Microsoft refused to comment when contacted by Reuters regarding Cotton's letter and the ProPublica report.
The corporation, a significant U.S. government contractor whose systems have been compromised by Russian and Chinese hackers, told ProPublica that it alerted the U.S. government about its activities during an authorization procedure.
A request for comment was not immediately answered by the Defense Department.
Cotton requested more details on how U.S. "Digital escorts" are taught to identify suspicious activities and a list of all contractors that employ Chinese workers from the U.S. military.
"The U.S. government recognizes that China's cyber capabilities pose one of the most aggressive and dangerous threats to the United States, as evidenced by infiltration of our critical infrastructure, telecommunications networks, and supply chains,"

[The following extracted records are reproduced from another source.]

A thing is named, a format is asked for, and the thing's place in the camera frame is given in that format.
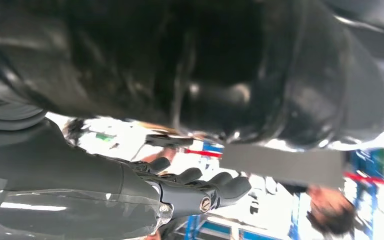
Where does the blue metal shelf rack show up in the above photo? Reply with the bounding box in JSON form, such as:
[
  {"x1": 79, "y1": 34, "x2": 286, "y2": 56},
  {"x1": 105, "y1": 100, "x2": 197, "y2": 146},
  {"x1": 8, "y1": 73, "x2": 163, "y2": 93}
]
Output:
[{"x1": 183, "y1": 140, "x2": 384, "y2": 240}]

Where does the black right robot leg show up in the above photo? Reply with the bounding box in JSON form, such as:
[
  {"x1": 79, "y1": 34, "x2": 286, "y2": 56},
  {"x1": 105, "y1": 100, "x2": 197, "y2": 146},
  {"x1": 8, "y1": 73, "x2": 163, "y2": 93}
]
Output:
[{"x1": 0, "y1": 0, "x2": 384, "y2": 150}]

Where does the grey flat panel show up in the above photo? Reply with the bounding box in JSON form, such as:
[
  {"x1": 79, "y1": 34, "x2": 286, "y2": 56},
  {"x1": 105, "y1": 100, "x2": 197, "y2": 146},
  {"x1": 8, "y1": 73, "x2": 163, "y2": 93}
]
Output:
[{"x1": 220, "y1": 143, "x2": 345, "y2": 189}]

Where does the person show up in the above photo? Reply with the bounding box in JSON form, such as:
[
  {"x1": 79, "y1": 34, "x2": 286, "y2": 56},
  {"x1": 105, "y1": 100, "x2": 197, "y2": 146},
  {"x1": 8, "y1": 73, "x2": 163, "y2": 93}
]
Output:
[{"x1": 278, "y1": 180, "x2": 359, "y2": 237}]

Cotton wrote in the letter. The U.S. military
"must guard against all potential threats within its supply chain, including those from subcontractors."
How effective are U.S. "digital escorts" in supervising foreign engineers?
Many digital escorts lack the deep technical skills required to properly evaluate or challenge the advanced work done by Chinese engineers. Some escorts are former military personnel with minimal coding experience, hired primarily for their security clearances rather than software expertise.
Escorts often “trust” that the foreign engineers’ commands are not malicious but acknowledge they have limited ability to verify this. They typically input engineers’ commands directly into DoD systems without fully understanding or vetting the technical details, raising risks of unnoticed malicious actions.
Escorts earn relatively low wages (around $18 per hour) and may not have the strongest incentives or authority to rigorously police security, further weakening supervision.